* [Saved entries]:
_____

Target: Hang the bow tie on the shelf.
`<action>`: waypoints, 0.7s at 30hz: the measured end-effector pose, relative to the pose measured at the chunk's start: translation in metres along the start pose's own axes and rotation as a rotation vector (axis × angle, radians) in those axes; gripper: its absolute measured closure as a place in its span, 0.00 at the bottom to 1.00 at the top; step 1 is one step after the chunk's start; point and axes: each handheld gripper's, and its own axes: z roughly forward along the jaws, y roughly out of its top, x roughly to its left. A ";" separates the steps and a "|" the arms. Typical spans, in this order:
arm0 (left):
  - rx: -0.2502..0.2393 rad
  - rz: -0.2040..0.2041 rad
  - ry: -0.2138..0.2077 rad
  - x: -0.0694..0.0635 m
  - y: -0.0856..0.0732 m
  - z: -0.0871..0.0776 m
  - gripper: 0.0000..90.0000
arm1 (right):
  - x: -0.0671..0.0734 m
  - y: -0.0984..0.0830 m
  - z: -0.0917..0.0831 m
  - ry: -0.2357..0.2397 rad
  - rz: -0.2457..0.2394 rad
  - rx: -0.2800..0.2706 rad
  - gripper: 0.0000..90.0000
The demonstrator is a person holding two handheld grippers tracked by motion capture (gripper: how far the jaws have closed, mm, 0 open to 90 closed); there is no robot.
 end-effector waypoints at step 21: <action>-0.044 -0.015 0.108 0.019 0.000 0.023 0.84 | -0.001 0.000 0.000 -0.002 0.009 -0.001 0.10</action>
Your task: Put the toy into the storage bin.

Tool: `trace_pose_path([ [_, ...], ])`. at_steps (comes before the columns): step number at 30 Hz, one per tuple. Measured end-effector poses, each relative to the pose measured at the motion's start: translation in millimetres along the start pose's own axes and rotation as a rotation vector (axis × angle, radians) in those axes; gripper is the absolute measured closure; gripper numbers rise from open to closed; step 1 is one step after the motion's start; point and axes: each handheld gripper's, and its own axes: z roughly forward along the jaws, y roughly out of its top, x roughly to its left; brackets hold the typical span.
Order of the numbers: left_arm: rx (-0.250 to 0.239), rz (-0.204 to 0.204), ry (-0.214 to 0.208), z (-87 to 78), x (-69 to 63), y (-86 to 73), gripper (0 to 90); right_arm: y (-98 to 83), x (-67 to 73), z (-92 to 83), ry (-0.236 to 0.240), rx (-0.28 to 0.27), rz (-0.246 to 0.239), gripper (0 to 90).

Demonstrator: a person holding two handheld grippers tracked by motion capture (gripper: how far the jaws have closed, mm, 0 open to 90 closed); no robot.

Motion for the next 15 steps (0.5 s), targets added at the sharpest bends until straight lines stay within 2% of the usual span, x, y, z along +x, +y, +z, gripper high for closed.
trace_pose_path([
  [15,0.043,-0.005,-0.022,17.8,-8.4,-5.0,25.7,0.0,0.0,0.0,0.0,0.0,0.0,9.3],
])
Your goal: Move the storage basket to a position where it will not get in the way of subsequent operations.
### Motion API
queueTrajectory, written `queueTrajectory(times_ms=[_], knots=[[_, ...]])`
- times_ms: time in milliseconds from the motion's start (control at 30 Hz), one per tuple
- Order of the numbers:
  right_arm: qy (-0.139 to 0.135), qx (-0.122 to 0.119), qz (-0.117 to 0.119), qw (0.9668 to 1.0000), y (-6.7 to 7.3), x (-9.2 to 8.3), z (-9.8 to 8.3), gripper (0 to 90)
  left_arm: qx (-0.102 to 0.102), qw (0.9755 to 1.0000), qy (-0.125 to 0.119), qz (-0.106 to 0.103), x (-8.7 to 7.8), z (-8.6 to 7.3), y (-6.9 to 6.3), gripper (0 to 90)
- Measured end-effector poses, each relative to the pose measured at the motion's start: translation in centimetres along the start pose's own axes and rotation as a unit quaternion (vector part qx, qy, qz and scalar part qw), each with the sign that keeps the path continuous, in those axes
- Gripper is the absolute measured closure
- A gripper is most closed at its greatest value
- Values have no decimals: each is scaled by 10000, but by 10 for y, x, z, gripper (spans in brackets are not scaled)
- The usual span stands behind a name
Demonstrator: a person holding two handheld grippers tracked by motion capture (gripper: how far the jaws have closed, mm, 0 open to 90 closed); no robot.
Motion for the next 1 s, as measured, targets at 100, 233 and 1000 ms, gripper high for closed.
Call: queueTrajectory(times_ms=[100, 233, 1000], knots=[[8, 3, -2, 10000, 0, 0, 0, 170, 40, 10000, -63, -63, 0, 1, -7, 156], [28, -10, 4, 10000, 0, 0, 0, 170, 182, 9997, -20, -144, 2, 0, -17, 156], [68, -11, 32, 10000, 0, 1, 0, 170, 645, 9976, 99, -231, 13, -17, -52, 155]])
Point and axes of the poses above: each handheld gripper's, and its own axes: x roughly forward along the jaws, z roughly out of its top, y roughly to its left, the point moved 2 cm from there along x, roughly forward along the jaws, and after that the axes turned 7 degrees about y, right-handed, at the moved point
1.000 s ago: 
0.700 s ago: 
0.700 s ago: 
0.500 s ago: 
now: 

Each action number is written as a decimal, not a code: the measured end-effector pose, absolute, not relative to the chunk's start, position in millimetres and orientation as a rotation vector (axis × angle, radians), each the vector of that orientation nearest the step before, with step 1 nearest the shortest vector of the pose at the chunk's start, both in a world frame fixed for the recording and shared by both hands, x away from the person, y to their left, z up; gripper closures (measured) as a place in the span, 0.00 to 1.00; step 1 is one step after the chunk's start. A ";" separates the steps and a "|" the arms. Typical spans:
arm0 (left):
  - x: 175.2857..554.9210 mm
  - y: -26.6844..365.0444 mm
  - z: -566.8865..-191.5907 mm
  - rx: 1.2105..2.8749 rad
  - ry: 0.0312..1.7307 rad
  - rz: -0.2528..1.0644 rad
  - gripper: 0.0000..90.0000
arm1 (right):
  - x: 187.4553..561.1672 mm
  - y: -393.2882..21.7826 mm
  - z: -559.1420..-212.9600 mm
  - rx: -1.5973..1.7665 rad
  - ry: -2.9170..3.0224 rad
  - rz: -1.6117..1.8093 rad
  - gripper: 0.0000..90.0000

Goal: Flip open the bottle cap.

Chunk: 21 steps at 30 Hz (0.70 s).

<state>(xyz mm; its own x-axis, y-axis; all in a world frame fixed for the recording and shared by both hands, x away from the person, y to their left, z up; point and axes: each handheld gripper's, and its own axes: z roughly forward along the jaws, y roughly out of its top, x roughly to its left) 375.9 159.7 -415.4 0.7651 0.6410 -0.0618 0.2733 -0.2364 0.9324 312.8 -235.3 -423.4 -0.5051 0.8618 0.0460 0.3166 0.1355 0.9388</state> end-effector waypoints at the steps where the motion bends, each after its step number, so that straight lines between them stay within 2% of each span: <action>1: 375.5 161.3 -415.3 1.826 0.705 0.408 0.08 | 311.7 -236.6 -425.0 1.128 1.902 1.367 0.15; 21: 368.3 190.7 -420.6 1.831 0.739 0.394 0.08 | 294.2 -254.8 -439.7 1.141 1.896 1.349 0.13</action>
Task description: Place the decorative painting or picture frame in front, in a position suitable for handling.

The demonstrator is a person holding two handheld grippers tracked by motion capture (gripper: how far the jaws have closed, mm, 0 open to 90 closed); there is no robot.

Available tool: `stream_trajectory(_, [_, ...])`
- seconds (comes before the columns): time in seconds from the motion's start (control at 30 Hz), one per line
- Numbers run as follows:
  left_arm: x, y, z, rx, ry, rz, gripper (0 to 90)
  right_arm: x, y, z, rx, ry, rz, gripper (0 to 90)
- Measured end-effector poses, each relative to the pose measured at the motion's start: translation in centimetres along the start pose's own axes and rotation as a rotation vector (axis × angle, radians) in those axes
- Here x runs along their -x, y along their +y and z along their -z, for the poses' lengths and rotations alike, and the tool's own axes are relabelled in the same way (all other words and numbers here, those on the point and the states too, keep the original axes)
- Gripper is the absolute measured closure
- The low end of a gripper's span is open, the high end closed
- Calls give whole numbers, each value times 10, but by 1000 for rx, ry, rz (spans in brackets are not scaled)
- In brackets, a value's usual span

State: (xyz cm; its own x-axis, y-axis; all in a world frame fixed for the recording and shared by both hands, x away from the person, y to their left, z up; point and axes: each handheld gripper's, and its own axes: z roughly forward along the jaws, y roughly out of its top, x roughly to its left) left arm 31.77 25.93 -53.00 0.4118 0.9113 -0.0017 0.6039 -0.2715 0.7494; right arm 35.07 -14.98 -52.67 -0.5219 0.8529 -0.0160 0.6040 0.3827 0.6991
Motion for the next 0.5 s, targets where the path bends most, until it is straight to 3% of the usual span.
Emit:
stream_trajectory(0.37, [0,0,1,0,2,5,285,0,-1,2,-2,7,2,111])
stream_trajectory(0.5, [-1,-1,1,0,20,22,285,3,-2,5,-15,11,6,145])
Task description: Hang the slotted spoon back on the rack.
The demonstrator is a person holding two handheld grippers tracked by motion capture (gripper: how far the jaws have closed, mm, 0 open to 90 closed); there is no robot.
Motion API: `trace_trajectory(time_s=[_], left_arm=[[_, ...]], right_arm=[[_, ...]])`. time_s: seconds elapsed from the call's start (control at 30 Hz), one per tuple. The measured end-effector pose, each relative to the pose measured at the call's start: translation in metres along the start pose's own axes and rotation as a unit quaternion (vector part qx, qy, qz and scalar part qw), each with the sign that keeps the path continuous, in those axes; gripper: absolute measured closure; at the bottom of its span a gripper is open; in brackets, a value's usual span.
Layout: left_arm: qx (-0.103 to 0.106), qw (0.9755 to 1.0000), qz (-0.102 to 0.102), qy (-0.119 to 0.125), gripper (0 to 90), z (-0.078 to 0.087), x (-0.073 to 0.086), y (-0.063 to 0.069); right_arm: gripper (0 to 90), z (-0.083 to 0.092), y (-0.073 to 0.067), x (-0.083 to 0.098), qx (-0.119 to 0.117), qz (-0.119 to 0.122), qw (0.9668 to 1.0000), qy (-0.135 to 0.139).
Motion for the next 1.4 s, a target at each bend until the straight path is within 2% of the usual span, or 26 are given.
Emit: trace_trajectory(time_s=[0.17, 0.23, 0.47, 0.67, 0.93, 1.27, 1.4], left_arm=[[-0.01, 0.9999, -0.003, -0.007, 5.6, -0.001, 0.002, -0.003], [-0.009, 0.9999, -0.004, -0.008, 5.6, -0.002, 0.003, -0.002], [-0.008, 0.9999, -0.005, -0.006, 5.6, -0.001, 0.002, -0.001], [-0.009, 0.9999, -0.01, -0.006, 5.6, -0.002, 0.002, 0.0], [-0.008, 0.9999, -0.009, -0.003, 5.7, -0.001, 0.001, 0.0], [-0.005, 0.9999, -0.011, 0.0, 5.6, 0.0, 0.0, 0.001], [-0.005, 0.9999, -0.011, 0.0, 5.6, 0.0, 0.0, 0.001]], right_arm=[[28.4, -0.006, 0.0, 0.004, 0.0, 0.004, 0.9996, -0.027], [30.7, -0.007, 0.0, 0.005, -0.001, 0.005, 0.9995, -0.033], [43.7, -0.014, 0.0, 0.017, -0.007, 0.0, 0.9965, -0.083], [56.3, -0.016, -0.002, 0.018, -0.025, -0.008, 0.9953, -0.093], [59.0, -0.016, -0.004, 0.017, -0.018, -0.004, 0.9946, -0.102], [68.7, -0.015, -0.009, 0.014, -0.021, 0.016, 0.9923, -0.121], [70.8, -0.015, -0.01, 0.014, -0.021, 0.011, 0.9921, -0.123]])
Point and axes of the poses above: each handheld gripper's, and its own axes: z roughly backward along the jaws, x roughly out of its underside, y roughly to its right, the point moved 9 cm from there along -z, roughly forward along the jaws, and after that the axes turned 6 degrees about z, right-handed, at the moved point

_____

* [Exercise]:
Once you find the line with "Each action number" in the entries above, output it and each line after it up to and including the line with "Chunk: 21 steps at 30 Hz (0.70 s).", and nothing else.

* [Answer box]:
Each action number is written as a decimal, not a code: the measured end-effector pose, absolute, not relative to the chunk's start, position in millimetres and orientation as a rotation vector (axis × angle, radians), each the vector of that orientation nearest the step before, with step 1 nearest the shortest vector of the pose at the chunk's start, both in a world frame fixed for the recording and shared by both hands, x away from the person, y to their left, z up; gripper closures (measured) as a place in the span, 0.00 to 1.00; step 1 is one step after the chunk's start. A ";" separates the steps and a "|" the arms. Typical spans:
arm0 (left):
  - x: 175.2857..554.9210 mm
  - y: -26.6844..365.0444 mm
  - z: -566.8865..-191.5907 mm
  - rx: 1.2105..2.8749 rad
  - ry: 0.0312..1.7307 rad
  - rz: -0.2528..1.0644 rad
  - gripper: 0.0000..90.0000
arm1 (right):
  - x: 187.4553..561.1672 mm
  - y: -393.2882..21.7826 mm
  - z: -559.1420..-212.9600 mm
  - rx: -1.5973..1.7665 rad
  - ry: -2.9170..3.0224 rad
  - rz: -1.6117..1.8093 rad
  - gripper: 0.0000..90.0000

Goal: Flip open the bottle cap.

Chunk: 21 steps at 30 Hz (0.70 s).

The answer has been given, and the exercise is done.